Following a server security lapse, more than 24 million financial and banking documents, from some of the biggest banks in the U.S., were exposed online. The vulnerable server ran an Elasticsearch database and has had highly sensitive financial and tax documents including loan and mortgage agreements, repayment schedules, and more.
The flaw was that the server wasn’t protected with a password, for nearly two weeks, allowing anyone to access and read the trove of sensitive data. The database was shut down immediately following a warning issued by independent security researcher Bob Diachenko who discovered the breach.
“These documents contained highly sensitive data, such as Social Security numbers, names, phones, addresses, credit history, and other details… a gold mine for cybercriminals who would have everything they need to steal identities, file false tax returns, and get loans or credit cards,” Diachenko told a popular news publisher who further investigated on the breach.
The leak was traced back to Ascension, a Texas company which provided data analysis and portfolio valuation services to the financial industry. Ascension also converts paper documents and handwritten notes into computer-readable files – known as OCR. The flawed server owned by Ascension contained data that belonged to Citigroup’s now-defunct CitiFinancial subsidiary, HSBC Life Insurance, Wells Fargo, CapitalOne and federal agencies including the Department of Housing and Urban Development.
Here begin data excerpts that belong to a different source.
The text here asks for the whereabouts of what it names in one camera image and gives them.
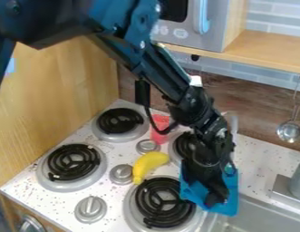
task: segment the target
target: toy stove
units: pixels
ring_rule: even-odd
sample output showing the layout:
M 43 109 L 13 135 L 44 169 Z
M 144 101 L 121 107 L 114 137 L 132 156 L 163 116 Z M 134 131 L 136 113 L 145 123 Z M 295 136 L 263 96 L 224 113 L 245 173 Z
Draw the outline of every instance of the toy stove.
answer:
M 67 231 L 198 231 L 207 213 L 179 198 L 174 165 L 193 149 L 189 134 L 179 127 L 169 145 L 154 146 L 149 127 L 141 106 L 116 101 L 21 175 L 34 184 L 22 190 L 17 180 L 19 200 Z M 132 184 L 132 166 L 144 152 L 170 148 L 171 163 Z

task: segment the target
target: wooden shelf
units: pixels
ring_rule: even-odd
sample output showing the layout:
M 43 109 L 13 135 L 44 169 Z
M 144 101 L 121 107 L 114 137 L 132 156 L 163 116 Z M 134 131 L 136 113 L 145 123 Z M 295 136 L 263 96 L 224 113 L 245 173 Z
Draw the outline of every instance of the wooden shelf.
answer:
M 223 53 L 165 45 L 171 51 L 300 73 L 300 37 L 246 30 Z

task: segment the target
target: yellow banana
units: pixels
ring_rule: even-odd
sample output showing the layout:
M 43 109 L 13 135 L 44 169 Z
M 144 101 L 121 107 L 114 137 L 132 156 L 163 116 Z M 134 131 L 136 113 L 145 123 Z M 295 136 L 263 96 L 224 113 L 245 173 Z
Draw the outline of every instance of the yellow banana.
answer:
M 169 161 L 169 155 L 151 151 L 141 156 L 133 166 L 133 183 L 140 185 L 145 175 L 152 169 L 156 169 Z

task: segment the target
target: silver faucet
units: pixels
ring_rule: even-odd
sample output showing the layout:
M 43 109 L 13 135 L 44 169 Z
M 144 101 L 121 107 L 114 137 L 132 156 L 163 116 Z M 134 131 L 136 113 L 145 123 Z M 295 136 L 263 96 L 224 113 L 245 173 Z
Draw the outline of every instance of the silver faucet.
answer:
M 276 176 L 272 199 L 300 209 L 300 164 L 292 178 Z

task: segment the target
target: black coil burner
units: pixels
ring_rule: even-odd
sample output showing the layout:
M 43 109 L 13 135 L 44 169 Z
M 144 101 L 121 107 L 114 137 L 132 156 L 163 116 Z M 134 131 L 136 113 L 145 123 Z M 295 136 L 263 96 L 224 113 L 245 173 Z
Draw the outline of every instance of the black coil burner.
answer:
M 122 134 L 143 123 L 144 119 L 138 112 L 125 108 L 106 111 L 97 120 L 98 126 L 106 134 Z
M 184 132 L 174 141 L 175 151 L 183 159 L 191 158 L 196 148 L 196 137 L 190 132 Z
M 100 164 L 100 155 L 88 145 L 64 145 L 50 154 L 47 164 L 51 181 L 75 180 L 93 171 Z
M 164 199 L 162 194 L 173 199 Z M 137 208 L 148 228 L 171 228 L 186 222 L 196 205 L 179 198 L 179 182 L 170 178 L 145 180 L 135 194 Z

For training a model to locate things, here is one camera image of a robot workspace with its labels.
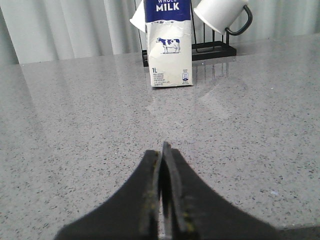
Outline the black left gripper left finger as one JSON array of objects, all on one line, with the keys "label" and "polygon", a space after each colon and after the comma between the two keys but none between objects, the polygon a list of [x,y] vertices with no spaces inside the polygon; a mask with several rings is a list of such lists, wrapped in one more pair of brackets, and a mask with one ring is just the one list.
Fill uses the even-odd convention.
[{"label": "black left gripper left finger", "polygon": [[66,225],[57,240],[156,240],[160,153],[146,150],[138,167],[106,202]]}]

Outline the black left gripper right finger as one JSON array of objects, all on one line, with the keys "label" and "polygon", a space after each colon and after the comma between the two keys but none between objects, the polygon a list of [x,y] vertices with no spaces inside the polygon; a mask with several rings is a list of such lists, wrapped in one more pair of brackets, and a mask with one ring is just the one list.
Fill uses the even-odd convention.
[{"label": "black left gripper right finger", "polygon": [[173,240],[318,240],[319,226],[279,229],[233,206],[168,142],[162,148],[165,233]]}]

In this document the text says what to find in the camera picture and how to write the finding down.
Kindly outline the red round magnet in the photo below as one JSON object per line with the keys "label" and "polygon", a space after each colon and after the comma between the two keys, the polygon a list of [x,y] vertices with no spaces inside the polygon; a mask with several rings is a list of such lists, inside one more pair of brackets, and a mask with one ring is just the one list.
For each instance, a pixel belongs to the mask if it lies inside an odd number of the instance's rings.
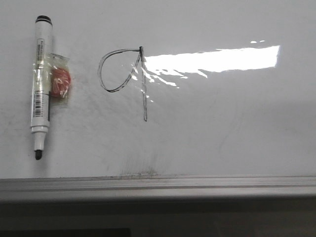
{"label": "red round magnet", "polygon": [[53,104],[67,104],[72,77],[69,69],[70,59],[60,54],[50,53],[47,56],[51,81],[50,95]]}

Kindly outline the white whiteboard marker black tip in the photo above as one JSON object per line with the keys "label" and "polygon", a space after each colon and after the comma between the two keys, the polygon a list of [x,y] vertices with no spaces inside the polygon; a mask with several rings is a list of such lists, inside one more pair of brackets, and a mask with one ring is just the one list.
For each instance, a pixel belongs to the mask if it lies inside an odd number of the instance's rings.
{"label": "white whiteboard marker black tip", "polygon": [[35,21],[36,56],[33,69],[31,133],[34,138],[35,159],[40,160],[50,127],[51,67],[53,25],[46,15]]}

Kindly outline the whiteboard with aluminium frame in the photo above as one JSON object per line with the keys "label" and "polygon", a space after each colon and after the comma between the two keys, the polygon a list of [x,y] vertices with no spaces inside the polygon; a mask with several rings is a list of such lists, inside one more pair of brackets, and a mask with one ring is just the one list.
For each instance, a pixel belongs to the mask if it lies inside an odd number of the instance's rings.
{"label": "whiteboard with aluminium frame", "polygon": [[[72,87],[36,160],[39,15]],[[315,194],[315,1],[1,1],[1,203]]]}

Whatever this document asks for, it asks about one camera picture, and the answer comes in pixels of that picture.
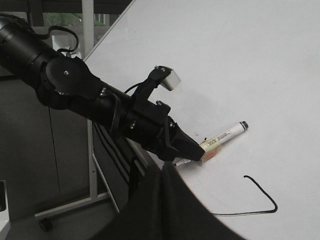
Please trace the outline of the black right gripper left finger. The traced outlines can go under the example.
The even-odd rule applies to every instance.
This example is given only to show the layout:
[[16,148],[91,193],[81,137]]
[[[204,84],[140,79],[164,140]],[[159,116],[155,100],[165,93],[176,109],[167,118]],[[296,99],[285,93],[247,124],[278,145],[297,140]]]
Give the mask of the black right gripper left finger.
[[161,172],[152,163],[127,205],[94,238],[96,240],[161,240]]

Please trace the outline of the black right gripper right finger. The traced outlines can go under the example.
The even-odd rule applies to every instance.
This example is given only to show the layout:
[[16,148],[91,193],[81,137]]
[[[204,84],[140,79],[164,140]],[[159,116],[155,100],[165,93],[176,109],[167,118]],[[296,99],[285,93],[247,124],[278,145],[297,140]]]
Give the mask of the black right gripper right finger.
[[161,171],[162,235],[164,240],[242,240],[196,198],[175,166]]

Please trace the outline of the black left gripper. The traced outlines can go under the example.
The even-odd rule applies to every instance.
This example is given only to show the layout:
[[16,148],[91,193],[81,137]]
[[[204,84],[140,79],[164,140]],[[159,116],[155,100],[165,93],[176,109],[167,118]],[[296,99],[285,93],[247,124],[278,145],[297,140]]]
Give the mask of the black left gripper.
[[199,161],[205,151],[184,133],[177,123],[169,122],[171,108],[148,100],[123,101],[123,136],[140,144],[163,161],[175,158]]

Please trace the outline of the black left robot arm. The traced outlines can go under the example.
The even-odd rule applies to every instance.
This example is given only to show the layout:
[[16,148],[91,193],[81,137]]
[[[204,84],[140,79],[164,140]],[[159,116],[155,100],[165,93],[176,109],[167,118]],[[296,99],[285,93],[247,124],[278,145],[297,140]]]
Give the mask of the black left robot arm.
[[0,64],[32,87],[43,105],[79,114],[163,161],[201,159],[204,150],[169,116],[170,107],[149,101],[159,85],[173,90],[179,84],[173,69],[156,66],[128,95],[93,75],[82,59],[65,56],[66,49],[54,50],[48,37],[17,16],[0,16]]

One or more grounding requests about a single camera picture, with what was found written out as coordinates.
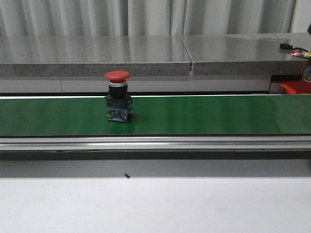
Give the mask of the right grey stone slab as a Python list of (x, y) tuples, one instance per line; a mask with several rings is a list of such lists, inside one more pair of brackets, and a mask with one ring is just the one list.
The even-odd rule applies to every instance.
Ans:
[(307, 59), (280, 49), (281, 43), (311, 48), (307, 33), (188, 35), (183, 43), (194, 75), (299, 75)]

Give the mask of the grey stone slab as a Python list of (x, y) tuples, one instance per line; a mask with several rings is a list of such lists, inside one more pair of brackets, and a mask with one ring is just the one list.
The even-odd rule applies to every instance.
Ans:
[(191, 60), (179, 36), (2, 36), (2, 77), (187, 76)]
[(280, 49), (281, 43), (311, 48), (307, 33), (188, 35), (183, 43), (194, 75), (299, 75), (307, 59)]

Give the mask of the green conveyor belt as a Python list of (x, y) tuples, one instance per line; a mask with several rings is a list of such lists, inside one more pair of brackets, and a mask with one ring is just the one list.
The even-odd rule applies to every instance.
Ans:
[(309, 134), (310, 95), (135, 97), (128, 123), (107, 119), (106, 100), (2, 99), (0, 134), (11, 136)]

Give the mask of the red plastic bin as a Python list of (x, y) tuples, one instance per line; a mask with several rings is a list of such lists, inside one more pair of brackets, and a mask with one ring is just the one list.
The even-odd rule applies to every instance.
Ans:
[(311, 83), (303, 81), (287, 81), (283, 82), (280, 85), (285, 89), (286, 94), (310, 94), (311, 93)]

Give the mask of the small black device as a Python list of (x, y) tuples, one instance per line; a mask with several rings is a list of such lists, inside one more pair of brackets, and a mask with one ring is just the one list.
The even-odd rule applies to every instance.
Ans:
[(293, 49), (292, 45), (286, 44), (286, 43), (281, 43), (279, 48), (283, 49), (283, 50), (292, 50)]

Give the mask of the left grey stone slab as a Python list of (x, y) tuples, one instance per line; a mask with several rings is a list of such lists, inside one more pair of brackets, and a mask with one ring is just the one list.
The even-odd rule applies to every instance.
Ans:
[(179, 36), (2, 36), (2, 77), (187, 76), (191, 60)]

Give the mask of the circuit board with red light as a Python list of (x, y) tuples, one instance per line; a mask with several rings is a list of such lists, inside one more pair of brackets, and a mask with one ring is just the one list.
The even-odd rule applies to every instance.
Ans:
[(294, 50), (292, 55), (309, 59), (311, 57), (311, 52), (305, 50)]

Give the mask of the grey pleated curtain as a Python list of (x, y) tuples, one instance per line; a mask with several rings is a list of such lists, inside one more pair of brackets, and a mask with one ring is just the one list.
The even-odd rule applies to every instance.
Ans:
[(288, 33), (294, 0), (3, 0), (2, 36)]

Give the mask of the aluminium conveyor frame rail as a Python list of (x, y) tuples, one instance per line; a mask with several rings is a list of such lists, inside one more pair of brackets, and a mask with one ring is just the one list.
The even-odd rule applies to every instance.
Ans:
[(73, 136), (0, 139), (1, 151), (310, 150), (309, 135)]

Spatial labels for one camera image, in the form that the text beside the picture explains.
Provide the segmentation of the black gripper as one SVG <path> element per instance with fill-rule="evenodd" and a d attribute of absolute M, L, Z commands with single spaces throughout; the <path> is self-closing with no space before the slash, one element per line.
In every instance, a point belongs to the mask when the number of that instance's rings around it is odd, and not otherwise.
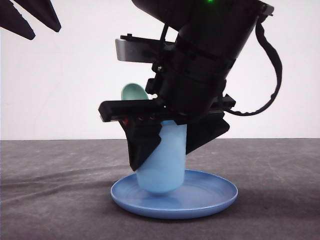
<path fill-rule="evenodd" d="M 121 120 L 195 122 L 231 105 L 219 103 L 226 78 L 248 40 L 247 34 L 203 37 L 178 35 L 175 50 L 151 63 L 155 73 L 145 90 L 153 100 L 107 100 L 98 111 L 104 122 Z M 222 117 L 205 117 L 187 125 L 186 154 L 230 129 Z"/>

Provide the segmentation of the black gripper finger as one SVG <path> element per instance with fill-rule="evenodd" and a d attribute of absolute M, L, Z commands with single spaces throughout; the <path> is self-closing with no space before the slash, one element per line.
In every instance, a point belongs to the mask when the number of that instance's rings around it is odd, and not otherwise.
<path fill-rule="evenodd" d="M 135 172 L 161 143 L 160 121 L 141 121 L 139 119 L 121 120 L 128 147 L 129 165 Z"/>
<path fill-rule="evenodd" d="M 62 28 L 53 4 L 50 0 L 15 0 L 33 17 L 55 32 Z"/>
<path fill-rule="evenodd" d="M 35 38 L 31 26 L 10 0 L 0 0 L 0 27 L 28 40 Z"/>

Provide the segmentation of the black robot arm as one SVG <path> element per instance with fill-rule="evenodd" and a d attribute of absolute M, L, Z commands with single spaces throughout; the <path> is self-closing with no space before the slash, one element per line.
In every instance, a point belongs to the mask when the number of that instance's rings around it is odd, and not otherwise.
<path fill-rule="evenodd" d="M 155 77 L 145 90 L 152 100 L 110 100 L 99 106 L 104 122 L 118 121 L 137 170 L 161 142 L 161 123 L 186 125 L 186 153 L 226 133 L 224 114 L 235 101 L 223 95 L 227 76 L 250 34 L 270 59 L 277 86 L 282 62 L 262 26 L 274 8 L 259 0 L 136 0 L 134 5 L 164 24 L 160 39 L 122 35 L 120 61 L 150 63 Z"/>

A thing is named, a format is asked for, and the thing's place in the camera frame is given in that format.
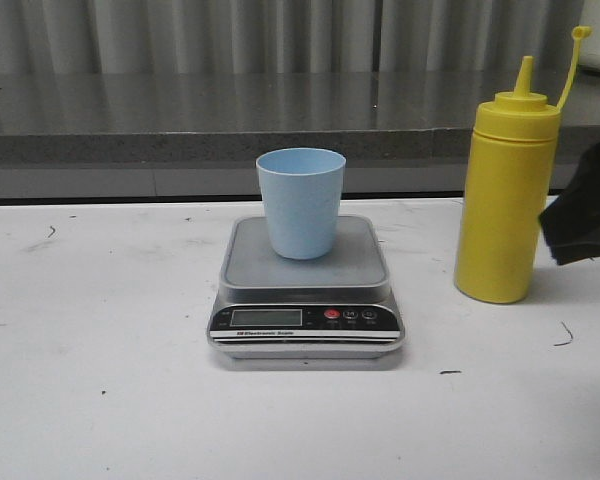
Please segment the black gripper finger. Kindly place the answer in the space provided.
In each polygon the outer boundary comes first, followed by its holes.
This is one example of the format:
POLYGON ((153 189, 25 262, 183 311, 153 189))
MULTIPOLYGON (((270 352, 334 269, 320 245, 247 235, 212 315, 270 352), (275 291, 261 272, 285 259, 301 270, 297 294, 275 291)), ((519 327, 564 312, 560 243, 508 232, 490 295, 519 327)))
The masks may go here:
POLYGON ((581 155, 567 187, 539 221, 557 264, 600 257, 600 143, 581 155))

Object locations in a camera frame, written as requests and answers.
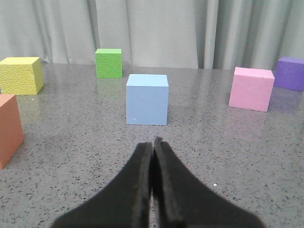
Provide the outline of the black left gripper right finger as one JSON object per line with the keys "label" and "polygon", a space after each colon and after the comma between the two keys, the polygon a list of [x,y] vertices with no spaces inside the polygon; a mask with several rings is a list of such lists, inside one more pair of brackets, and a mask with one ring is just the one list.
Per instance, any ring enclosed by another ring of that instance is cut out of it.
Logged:
{"label": "black left gripper right finger", "polygon": [[167,142],[154,141],[153,195],[162,228],[263,228],[254,214],[220,197],[201,183]]}

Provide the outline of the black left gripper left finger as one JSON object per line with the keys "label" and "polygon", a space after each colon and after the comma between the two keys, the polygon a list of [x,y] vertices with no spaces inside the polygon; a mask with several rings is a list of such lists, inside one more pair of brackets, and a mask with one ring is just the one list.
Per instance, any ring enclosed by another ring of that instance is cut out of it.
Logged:
{"label": "black left gripper left finger", "polygon": [[147,228],[152,144],[139,143],[116,177],[97,195],[62,215],[54,228]]}

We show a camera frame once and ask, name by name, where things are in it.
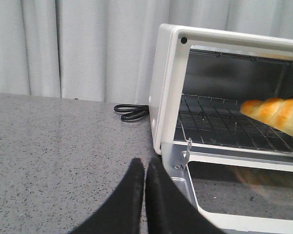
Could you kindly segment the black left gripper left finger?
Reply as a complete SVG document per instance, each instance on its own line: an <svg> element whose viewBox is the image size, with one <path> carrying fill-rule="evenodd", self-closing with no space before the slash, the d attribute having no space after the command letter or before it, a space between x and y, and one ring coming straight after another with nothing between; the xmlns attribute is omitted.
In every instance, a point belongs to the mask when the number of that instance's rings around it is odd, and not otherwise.
<svg viewBox="0 0 293 234"><path fill-rule="evenodd" d="M114 192L72 234L138 234L144 194L144 166L139 158L129 168Z"/></svg>

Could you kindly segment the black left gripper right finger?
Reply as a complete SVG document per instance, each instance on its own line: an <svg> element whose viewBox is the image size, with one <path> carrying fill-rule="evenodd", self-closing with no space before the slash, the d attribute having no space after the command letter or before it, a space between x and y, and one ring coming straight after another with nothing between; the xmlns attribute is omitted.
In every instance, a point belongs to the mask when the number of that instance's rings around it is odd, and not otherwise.
<svg viewBox="0 0 293 234"><path fill-rule="evenodd" d="M223 234L203 217L152 158L146 174L146 216L150 234Z"/></svg>

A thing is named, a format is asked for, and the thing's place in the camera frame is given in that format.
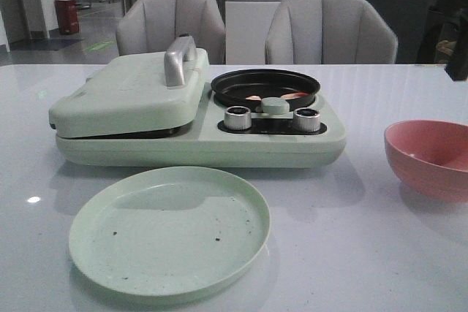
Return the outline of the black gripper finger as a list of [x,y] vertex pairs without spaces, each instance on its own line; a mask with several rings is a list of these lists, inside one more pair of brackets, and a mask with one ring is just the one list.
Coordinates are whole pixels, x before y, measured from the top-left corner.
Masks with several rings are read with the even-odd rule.
[[450,58],[445,71],[453,81],[467,80],[467,41],[449,42],[446,48],[450,50]]

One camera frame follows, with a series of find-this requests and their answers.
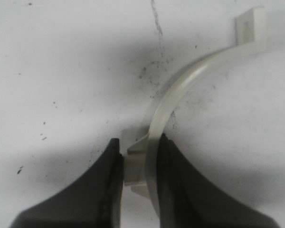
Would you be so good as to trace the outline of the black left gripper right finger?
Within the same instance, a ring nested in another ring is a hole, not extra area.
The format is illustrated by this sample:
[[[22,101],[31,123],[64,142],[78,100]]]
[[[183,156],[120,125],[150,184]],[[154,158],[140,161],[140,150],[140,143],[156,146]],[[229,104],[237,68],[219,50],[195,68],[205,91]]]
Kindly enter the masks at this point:
[[[279,225],[215,186],[162,135],[157,153],[162,228],[277,228]]]

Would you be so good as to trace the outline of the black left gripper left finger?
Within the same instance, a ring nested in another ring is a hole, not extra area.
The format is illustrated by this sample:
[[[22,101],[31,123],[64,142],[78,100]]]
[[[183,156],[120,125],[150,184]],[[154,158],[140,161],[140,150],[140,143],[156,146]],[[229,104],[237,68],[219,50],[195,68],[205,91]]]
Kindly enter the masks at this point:
[[[112,138],[98,160],[76,181],[21,212],[13,228],[118,228],[122,196],[122,156]]]

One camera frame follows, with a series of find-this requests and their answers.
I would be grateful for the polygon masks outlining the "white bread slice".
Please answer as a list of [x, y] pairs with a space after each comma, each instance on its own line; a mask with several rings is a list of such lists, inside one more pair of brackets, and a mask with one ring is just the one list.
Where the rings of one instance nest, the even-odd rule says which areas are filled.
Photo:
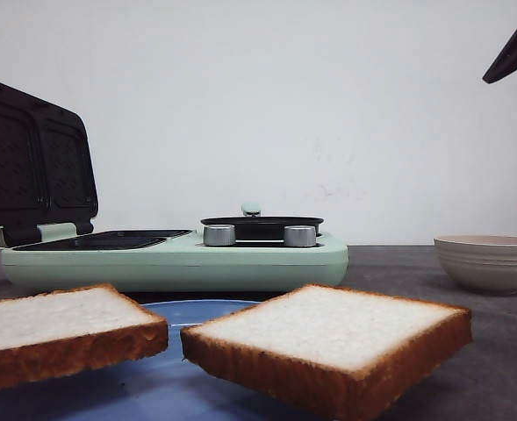
[[310, 284], [180, 337], [210, 375], [329, 419], [372, 420], [471, 342], [471, 312]]
[[165, 351], [166, 318], [109, 284], [0, 300], [0, 389]]

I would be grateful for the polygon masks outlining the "breakfast maker hinged lid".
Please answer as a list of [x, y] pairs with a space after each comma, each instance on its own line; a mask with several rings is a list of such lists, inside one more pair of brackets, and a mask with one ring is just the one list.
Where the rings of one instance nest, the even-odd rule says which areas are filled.
[[90, 234], [97, 212], [82, 119], [0, 83], [0, 247], [38, 243], [44, 225]]

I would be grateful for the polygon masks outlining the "mint green breakfast maker base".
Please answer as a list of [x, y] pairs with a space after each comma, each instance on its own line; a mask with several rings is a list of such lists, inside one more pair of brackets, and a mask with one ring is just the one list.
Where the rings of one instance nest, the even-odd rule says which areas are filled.
[[6, 248], [1, 262], [13, 284], [40, 291], [99, 283], [122, 292], [288, 291], [340, 283], [348, 249], [328, 233], [312, 247], [207, 246], [196, 231], [126, 230]]

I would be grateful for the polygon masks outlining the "beige ribbed bowl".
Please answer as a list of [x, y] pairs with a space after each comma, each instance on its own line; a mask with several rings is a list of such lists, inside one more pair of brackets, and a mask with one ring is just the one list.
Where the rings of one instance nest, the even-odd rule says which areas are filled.
[[445, 273], [465, 289], [517, 293], [517, 237], [449, 235], [434, 238]]

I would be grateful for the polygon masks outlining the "right silver control knob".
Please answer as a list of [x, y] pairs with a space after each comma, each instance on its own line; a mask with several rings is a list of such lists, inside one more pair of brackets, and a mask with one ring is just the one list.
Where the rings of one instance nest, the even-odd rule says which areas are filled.
[[317, 232], [312, 225], [287, 225], [284, 227], [284, 245], [308, 248], [316, 246]]

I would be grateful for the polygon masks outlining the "silver control knob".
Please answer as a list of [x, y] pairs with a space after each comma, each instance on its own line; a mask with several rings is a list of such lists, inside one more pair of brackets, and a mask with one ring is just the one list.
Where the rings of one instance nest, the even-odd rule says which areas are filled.
[[233, 246], [236, 244], [234, 225], [206, 225], [203, 234], [206, 246]]
[[284, 227], [284, 245], [308, 248], [316, 246], [317, 232], [312, 225], [287, 225]]

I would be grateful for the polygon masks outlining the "black round frying pan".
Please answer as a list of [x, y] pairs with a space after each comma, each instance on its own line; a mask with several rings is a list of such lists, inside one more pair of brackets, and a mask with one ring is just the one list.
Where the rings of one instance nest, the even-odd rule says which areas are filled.
[[200, 220], [204, 226], [233, 225], [237, 240], [281, 240], [287, 226], [312, 226], [315, 235], [320, 235], [323, 218], [304, 216], [263, 216], [256, 203], [243, 203], [242, 216], [213, 217]]

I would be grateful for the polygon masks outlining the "left silver control knob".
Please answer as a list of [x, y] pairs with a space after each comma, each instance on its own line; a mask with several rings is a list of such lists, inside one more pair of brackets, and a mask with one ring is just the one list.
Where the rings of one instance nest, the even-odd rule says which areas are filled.
[[206, 246], [233, 246], [236, 244], [234, 225], [206, 225], [203, 234]]

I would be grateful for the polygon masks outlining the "blue round plate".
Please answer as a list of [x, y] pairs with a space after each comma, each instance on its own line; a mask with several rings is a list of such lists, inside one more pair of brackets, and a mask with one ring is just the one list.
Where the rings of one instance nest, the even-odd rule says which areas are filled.
[[0, 391], [0, 420], [311, 420], [270, 397], [212, 377], [183, 357], [179, 332], [247, 301], [153, 303], [169, 322], [156, 356]]
Sandy Campbell, General Counsel at Rocktop Partners – Ascension’s parent company, confirmed the breach stating, “On Jan. 15, this vendor learned of a server configuration error that may have led to the exposure of some mortgage-related documents… We are working with third-party forensics experts to investigate the situation. We are also in regular contact with law enforcement investigators and technology partners as this investigation proceeds.”